Como já noticiado pelo Acorda Cidade, o Ministério do Trabalho e Emprego (MTE) publicou uma portaria que regulamenta o trabalho no comércio durante os feriados e estabelece que o funcionamento do comércio em geral nesses dias dependerá de autorização por meio de Convenção Coletiva de Trabalho.
Sobre esse assunto, o presidente do Sindicato do Comércio de Feira de Santana (Sicomércio), Marco Silva, explicou que a medida estabelece que para o comércio funcionar em feriados, é necessário haver um acordo entre o sindicato das empresas e o sindicato dos trabalhadores.
“Eu diria que, mais uma vez, Feira de Santana sai na frente. Porque, em Feira de Santana, isso já está acordado na sua convenção coletiva. Então, o comércio pode trabalhar nas regras que estão na convenção coletiva. Quais são? Bairros e shoppings autorizados nos feriados, e no centro, só com acordo específico. Feira de Santana mostra sua maturidade e essa portaria vem mostrar a importância que os sindicatos têm no dia a dia, na regulação das relações de trabalho. Eu entendo que é uma portaria dura, mas é necessária, porque valoriza o trabalho sindical e os sindicatos que trabalham estão realmente podendo dar essa boa notícia para a cidade.”
Segundo ele, essa portaria vinha sendo adiada desde 2023 e representa o histórico de uma relação respeitosa entre os sindicatos patronais e de trabalhadores, apesar das divergências, que são naturais. Com isso, Marco Silva destaca a convenção coletiva como “o instrumento mais democrático que existe”.

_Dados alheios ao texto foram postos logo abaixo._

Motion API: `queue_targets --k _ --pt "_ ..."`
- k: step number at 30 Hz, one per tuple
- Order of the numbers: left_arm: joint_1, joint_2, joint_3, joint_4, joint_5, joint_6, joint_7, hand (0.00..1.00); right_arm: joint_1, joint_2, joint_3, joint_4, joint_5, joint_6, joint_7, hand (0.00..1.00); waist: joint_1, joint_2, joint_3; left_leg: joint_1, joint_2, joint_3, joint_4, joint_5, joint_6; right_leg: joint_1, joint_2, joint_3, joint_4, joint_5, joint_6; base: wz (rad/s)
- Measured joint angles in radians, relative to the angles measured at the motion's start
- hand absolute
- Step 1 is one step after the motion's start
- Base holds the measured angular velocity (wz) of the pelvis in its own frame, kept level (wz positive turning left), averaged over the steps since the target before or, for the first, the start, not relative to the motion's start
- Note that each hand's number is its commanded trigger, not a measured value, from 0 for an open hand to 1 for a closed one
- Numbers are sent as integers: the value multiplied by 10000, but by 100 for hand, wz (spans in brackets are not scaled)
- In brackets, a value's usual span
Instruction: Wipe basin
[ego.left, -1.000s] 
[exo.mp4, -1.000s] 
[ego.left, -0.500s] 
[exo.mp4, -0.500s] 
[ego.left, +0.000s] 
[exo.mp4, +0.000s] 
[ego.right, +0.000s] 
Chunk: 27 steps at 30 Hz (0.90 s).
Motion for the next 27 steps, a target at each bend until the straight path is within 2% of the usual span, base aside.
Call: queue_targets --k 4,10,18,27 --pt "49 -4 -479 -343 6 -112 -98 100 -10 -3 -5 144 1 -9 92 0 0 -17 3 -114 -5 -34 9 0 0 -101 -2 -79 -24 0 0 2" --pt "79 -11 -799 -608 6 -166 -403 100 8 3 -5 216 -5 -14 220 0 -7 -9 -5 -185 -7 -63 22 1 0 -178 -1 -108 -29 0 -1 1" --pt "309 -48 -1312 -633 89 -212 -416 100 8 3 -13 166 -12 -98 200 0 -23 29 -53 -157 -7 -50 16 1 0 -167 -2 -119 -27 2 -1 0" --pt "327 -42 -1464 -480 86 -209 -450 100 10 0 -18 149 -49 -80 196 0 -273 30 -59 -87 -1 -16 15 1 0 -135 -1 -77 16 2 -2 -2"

“Às vezes, as opiniões são divergentes, é natural isso. A questão, por exemplo, dos feriados que a gente está tratando aqui. Para a gente, funcionariam todos os feriados em qualquer lugar, mas eles entenderam que não, e os próprios empresários do centro, várias vezes que teve o feriado, não quiseram abrir.”
Em entrevista ao Acorda Cidade, o presidente afirmou que o Sicomércio tem feito uma série de eventos para tratar sobre a nova portaria, bem como divulgando comunicados para tranquilizar as pessoas.

Marco Silva também disse que em regiões como no sul do estado, onde a Bahia faz fronteira com o Espírito Santo, existem modificações na legislação da convenção coletiva, oficializando o fechamento de supermercados aos domingos e feriados. No entanto, de acordo com ele, essa mudança trouxe um impacto negativo na economia.
Nós entendemos que o livre mercado é importante, da mesma forma que o respeito à lei trabalhista também é importante. O trabalhador que trabalhou domingo não pode trabalhar todos os dias da semana. A mulher tem um trabalho protegido no domingo e trabalha só um domingo, no outro ela tem que folgar. Mas, em Feira de Santana, os homens, por exemplo, só podem trabalhar dois dois domingos por mês e, nos feriados, é essa regra que a gente colocou aqui, bairros e shoppings autorizados e o centro só com acordo específico.”
Questionado sobre a movimentação do comércio nos feriados, o presidente confirmou que há sim um movimento muito grande, especialmente quando o funcionamento é divulgado nos meios de comunicação.
“A gente só não pode fazer como algumas coisas que aconteceram no passado: resolver na quinta-feira para ter o feriado no sábado, em cima da hora, sem planejamento. Era um tiro no pé e trazia até falta de credibilidade para o segmento. Então, agora a gente só faz acordos com bastante antecedência, para que a gente consiga comunicar.”
Marco Silva disse que entende os impactos que a nova portaria pode gerar nas vendas do comércio local em datas de grande movimentação, já que, com a regra, o comércio de cidades que não tem convenção coletiva não poderão funcionar, enquanto que Feira de Santana poderá funcionar.
Então, Feira de Santana pode fornecer para essa região os produtos que as pessoas precisam, porque a vida é muito dinâmica. Mesmo em um feriado, você precisa de produtos, as coisas acabam, ou chega uma visita em sua casa, e você precisa comprar alguma coisa, você combina com amigos para fazer um churrasco, alguma coisa. A gente entende duas coisas: primeiro, e isso ninguém pode abrir mão: respeitar o direito do trabalhador. Mas também ter a livre-iniciativa, que a gente trabalhe. Quanto mais a gente trabalha, mais gera riqueza, mais o país cresce, mais a gente ganha.”